Abstract
The oxidative process in atherogenesis generated by proinflammatory induction and response to antioxidants vitamins in an experimental model were analyzed.
METHODS:
Male rats were used: (A)Control, (B)Control+vitamin E plus C, (C)Hyperfibrinogenemia and (D)Hyperfibrinogenemia+vitamins E plus C. Hyperfibrinogenemia induced by daily injection of adrenaline (0.1mg/day/rat) for 120 days.
TREATMENT:
3.42 mg/kg of vitamin E plus 2.14 mg/kg of vitamin C, fifteen days after induction. Vascular histology analyzed by optical microscopy. Fibrinogen, nitrites and superoxide dismutase(SOD) analyzed by spectrophotometry.
STATISTICS:
MANOVA, Hotelling test for post testing, significance level p<0.05.
RESULTS:
(C) group showed higher fibrinogen than (A) and (B)(p<0.001).

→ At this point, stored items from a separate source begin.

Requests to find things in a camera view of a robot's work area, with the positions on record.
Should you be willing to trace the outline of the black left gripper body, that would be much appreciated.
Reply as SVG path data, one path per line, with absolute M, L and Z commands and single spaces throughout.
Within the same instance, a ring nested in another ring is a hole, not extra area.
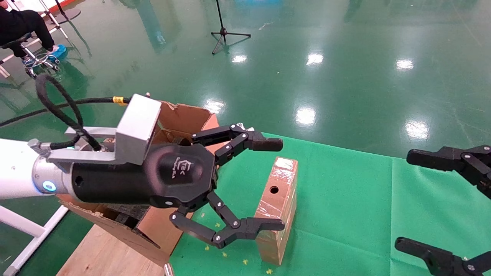
M 198 210 L 216 188 L 215 156 L 202 145 L 154 145 L 141 165 L 74 164 L 73 196 L 81 202 L 184 206 Z

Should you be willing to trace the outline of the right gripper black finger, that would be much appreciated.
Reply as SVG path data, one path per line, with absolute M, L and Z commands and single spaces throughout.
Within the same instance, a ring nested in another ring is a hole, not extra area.
M 491 198 L 491 147 L 489 145 L 469 149 L 444 146 L 437 152 L 412 149 L 407 154 L 407 162 L 439 171 L 456 171 L 488 199 Z
M 433 276 L 482 276 L 491 269 L 490 251 L 472 259 L 464 259 L 450 251 L 406 237 L 398 237 L 395 248 L 422 259 Z

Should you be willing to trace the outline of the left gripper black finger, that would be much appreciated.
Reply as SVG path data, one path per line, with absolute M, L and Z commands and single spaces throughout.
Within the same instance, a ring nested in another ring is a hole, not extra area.
M 226 224 L 220 231 L 216 232 L 187 218 L 189 210 L 184 206 L 180 206 L 170 215 L 170 222 L 184 233 L 219 249 L 235 240 L 254 240 L 264 230 L 281 231 L 285 228 L 281 219 L 251 217 L 238 219 L 215 192 L 207 194 L 206 201 Z
M 279 152 L 283 149 L 283 140 L 267 138 L 260 131 L 246 130 L 238 124 L 231 124 L 203 130 L 191 135 L 193 144 L 203 147 L 225 143 L 214 152 L 216 165 L 223 166 L 246 149 L 253 151 Z

Compared to (C) group, (D) showed a decrease of fibrinogen(p<0.001). A marked increase in nitrites was found in (C) versus (A), (B) and (D) groups(p<0.001). SOD activity increased in (C) group compared to groups (A) and (B) (p<0.001). In the group (D) an increase of the activity of this enzyme was observed in comparison to groups (C)(p<0.001), (A) and (B) (p<0.0001 in both). The (C) group shown endothelial denudation, thickening of the vascular intima and extracellular matrix enlargement with foam cells(p<0.001).
CONCLUSION:
These results strongly suggest that vitamins E plus C produce regression of inflammatory and oxidative stress processes in this experimental model.